On June 17 2026 05:41 LightSpectra wrote: Democrats voted to confirm innumerable qualified candidates Trump nominated. New 2028 campaign ad just dropped.
On June 17 2026 05:41 LightSpectra wrote: They wouldn't vote for grossly unqualified idiots, which you can thank them for because there'd be even more casualties if they had done so.
If the president is in charge of things like personally evacuating people from Afghanistan (was Biden literally driving the trucks?), maybe voting for an octogenarian that can't stay awake like Trump in 2024 was a really bad idea? Just a thought. Milley (chairman of the joint chiefs), McKenzie (CENTCOM), and Miller (commander of US/NATO in Afghanistan) are ALL on record that they advised against troop drawdown to 0 and recommended maintaining what's variously described as a residual force, a footprint, a support force, an ability to surge.

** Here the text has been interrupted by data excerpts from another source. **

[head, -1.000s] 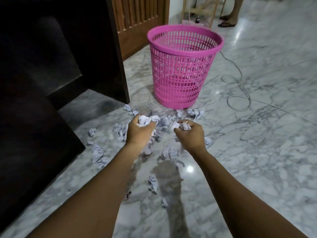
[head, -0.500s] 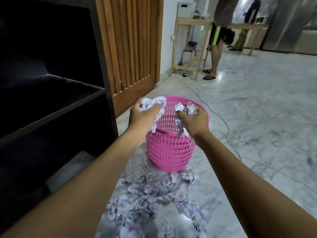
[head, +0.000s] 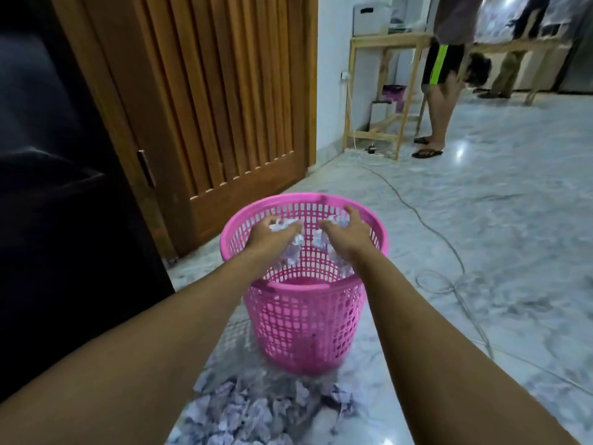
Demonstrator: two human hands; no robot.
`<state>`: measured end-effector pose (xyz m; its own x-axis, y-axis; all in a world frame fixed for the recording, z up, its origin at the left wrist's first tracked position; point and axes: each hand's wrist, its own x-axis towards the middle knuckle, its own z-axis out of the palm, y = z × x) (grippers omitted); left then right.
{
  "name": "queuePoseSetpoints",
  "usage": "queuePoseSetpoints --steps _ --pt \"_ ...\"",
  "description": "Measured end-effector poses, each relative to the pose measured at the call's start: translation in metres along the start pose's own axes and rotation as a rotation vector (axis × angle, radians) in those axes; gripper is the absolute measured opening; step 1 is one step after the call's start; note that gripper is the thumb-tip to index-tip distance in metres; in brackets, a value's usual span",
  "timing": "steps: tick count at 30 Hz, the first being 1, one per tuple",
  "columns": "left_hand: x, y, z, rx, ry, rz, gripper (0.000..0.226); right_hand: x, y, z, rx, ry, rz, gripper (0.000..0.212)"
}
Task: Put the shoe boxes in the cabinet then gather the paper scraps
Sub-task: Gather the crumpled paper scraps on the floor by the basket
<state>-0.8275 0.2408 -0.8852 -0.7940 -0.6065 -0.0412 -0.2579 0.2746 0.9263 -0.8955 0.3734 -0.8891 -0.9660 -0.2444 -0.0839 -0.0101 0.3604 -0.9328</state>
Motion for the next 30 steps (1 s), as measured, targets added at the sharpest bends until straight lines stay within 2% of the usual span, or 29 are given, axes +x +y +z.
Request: queuePoseSetpoints --steps 2,4,6,9,11,13,16,21,24,27,30 --pt "0.006 -0.008 0.001 0.219 -0.067 0.029 0.065 0.007 0.001 -0.001 -0.117 -0.031 -0.034 0.074" --pt "0.007 -0.009 -0.004 0.361 -0.085 0.072 0.067 0.006 0.000 0.001 -0.237 -0.047 -0.056 0.074" --pt "0.006 -0.008 -0.014 0.487 -0.115 0.131 0.051 -0.003 -0.004 0.005 -0.348 -0.032 -0.067 0.063" --pt "-0.007 -0.006 -0.037 0.626 -0.171 0.173 0.034 -0.028 -0.012 0.013 -0.482 -0.012 -0.091 0.032" --pt "-0.026 -0.011 -0.058 0.698 -0.207 0.209 0.033 -0.046 -0.013 0.022 -0.559 0.056 -0.168 0.030" --pt "-0.053 -0.022 -0.081 0.714 -0.242 0.277 0.033 -0.074 -0.010 0.032 -0.610 0.144 -0.272 0.035" --pt "-0.098 -0.054 -0.112 0.670 -0.187 0.357 0.041 -0.121 0.007 0.050 -0.685 0.263 -0.443 0.039" --pt "-0.185 -0.151 -0.138 0.582 -0.144 0.221 0.040 -0.219 0.081 0.101 -0.629 0.396 -0.617 0.037" --pt "-0.258 -0.218 -0.134 0.609 -0.120 0.158 0.041 -0.281 0.152 0.132 -0.543 0.269 -0.573 0.032" --pt "-0.324 -0.278 -0.127 0.753 -0.237 0.186 0.050 -0.332 0.213 0.147 -0.546 0.060 -0.415 0.032" --pt "-0.354 -0.328 -0.120 0.863 -0.364 0.177 0.063 -0.371 0.255 0.147 -0.563 0.000 -0.325 0.025"
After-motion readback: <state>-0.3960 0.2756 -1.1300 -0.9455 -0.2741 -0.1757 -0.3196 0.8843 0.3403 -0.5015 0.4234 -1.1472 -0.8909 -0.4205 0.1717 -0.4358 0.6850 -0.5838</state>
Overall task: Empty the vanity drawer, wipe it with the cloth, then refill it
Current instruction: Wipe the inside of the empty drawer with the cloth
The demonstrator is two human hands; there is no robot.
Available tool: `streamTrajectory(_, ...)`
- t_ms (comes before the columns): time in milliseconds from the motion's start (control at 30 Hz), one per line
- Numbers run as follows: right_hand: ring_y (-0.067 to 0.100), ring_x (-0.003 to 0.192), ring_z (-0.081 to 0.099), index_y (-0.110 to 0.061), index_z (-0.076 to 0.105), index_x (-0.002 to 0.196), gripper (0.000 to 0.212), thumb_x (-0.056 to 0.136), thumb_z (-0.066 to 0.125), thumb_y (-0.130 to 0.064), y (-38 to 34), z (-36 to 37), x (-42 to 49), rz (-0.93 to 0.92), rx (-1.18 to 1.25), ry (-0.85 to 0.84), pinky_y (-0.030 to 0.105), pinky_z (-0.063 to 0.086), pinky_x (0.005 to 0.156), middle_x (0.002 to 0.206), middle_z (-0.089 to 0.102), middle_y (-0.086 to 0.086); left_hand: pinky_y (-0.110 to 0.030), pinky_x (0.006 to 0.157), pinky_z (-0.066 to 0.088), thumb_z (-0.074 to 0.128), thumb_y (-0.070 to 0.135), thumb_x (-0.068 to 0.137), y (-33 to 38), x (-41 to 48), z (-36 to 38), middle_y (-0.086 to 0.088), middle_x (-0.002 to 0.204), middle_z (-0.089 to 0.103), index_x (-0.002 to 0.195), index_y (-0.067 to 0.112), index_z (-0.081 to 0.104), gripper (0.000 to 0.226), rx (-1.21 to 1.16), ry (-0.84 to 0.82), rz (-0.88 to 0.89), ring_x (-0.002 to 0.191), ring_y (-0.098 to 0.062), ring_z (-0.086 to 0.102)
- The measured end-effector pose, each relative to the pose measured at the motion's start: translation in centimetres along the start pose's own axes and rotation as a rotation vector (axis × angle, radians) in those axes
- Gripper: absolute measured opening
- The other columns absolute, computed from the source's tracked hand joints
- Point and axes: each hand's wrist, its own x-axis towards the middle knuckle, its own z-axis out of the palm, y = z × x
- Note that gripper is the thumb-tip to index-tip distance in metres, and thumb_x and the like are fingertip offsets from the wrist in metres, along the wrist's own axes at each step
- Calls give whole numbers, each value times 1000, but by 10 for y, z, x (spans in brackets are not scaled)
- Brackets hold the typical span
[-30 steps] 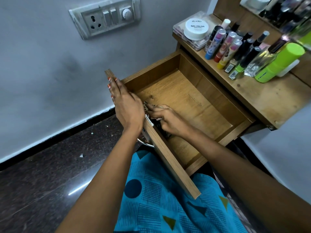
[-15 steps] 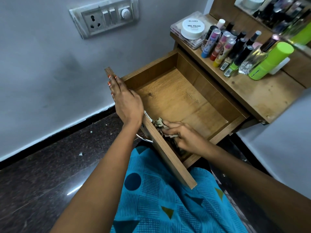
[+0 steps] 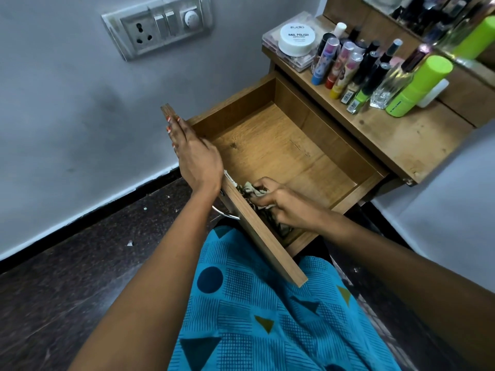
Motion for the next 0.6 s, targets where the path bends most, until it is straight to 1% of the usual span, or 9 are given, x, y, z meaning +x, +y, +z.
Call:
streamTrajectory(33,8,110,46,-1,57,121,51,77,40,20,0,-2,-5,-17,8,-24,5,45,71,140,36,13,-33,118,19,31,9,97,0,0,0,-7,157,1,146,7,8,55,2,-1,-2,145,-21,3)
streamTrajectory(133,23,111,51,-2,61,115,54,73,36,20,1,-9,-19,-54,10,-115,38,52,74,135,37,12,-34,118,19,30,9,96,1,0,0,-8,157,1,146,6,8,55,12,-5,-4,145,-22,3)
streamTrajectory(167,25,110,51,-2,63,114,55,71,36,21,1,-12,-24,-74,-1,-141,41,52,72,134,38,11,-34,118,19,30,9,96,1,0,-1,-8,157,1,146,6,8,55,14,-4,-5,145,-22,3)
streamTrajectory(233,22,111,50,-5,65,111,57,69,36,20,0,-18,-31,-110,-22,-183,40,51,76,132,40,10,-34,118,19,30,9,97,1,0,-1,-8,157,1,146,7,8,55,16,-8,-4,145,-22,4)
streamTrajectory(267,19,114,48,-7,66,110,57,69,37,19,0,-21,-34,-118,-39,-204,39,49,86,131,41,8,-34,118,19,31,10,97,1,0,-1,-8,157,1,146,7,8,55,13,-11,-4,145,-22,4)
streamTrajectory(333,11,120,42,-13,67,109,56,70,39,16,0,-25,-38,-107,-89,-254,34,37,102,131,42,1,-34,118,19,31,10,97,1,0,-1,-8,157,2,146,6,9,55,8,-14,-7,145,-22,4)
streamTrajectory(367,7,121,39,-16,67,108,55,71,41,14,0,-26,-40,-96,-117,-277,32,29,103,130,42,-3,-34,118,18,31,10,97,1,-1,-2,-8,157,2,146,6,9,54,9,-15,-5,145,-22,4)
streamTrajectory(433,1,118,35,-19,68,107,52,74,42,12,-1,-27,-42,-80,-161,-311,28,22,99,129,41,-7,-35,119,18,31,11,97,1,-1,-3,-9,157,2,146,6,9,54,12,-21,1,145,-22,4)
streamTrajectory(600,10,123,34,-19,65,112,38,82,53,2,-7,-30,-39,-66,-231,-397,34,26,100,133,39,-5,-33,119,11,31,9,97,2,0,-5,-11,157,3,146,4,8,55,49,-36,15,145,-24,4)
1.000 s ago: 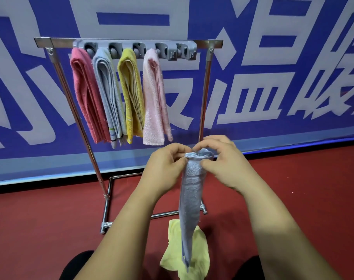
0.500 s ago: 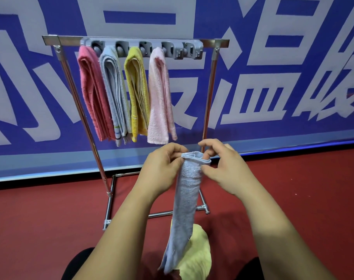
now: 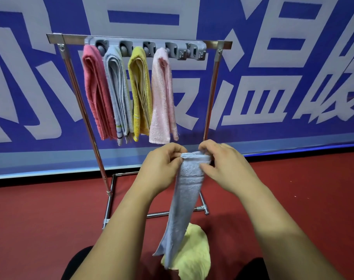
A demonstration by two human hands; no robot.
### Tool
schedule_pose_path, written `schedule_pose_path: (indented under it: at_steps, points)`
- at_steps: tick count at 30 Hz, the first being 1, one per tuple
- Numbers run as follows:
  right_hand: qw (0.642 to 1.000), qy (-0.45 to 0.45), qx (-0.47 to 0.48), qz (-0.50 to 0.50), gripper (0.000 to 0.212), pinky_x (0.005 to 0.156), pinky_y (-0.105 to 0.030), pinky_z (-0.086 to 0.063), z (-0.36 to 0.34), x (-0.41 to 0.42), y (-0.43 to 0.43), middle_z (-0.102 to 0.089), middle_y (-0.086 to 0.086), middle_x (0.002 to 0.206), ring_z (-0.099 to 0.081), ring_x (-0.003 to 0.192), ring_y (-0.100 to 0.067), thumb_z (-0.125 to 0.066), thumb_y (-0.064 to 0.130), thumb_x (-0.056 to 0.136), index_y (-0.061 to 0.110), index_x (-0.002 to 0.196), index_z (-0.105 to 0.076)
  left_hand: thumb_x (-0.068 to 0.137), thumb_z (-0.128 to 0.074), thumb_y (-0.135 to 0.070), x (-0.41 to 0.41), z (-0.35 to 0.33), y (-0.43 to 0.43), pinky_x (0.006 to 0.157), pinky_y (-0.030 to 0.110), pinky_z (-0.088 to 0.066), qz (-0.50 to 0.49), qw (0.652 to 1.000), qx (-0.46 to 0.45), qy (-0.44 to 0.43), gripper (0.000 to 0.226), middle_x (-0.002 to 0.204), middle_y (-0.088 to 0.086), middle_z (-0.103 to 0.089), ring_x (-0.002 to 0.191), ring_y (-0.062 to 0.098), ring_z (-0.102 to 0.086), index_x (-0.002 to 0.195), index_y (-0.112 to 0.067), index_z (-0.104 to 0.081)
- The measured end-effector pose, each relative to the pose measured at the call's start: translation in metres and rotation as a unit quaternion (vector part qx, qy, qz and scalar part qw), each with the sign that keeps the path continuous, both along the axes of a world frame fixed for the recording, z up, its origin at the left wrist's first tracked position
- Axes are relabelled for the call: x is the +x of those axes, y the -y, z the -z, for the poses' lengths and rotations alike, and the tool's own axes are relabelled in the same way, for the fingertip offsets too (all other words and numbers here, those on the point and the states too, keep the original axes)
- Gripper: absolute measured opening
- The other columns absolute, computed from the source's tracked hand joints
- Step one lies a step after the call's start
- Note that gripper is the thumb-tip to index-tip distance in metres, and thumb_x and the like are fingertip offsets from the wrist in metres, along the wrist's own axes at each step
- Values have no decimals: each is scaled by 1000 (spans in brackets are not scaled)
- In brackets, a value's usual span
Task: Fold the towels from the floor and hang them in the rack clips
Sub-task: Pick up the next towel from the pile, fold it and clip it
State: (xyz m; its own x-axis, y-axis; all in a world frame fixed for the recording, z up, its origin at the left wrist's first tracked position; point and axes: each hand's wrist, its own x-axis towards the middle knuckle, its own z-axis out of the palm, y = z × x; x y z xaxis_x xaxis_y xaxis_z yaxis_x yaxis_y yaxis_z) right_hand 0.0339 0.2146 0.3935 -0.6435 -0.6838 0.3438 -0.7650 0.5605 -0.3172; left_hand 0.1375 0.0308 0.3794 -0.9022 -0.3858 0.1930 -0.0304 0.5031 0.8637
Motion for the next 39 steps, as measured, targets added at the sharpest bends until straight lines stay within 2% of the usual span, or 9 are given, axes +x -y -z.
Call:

You could know this if you watched Austin and Milley at Congressional hearings years ago when this was news.
Blinken wanted to keep the State Department in Kabul even after the military left. That's also what required the NEO operation when the military then had to go BACK in to get them. Biden probably had no idea what the fuck was going on and just knew one day he ordered "military out" and took his nap knowing he did Good Thing.
Who decides whether the US military and state department are in a country or not? The Secretary of State and Commander-in-Chief? Blinken and Biden? Or a random fucking person in a position who was so key that Trump didn't hire anyone out of spite, and yet somehow Biden missed and also forgot to hire when he fell into office?
Biden, the commander in chief, ordered the military to leave, then had to send the military back to evacuate everyone else in a way the military had to rush and wing it by taking control of Kabul airport (the "NEO").
Also you don't know how the Senate works. Nobody needed a Democrat vote in 2018. The Senate was Republican majority. Schumer's game was obstructionist procedural stalling. Delay everything as long as possible.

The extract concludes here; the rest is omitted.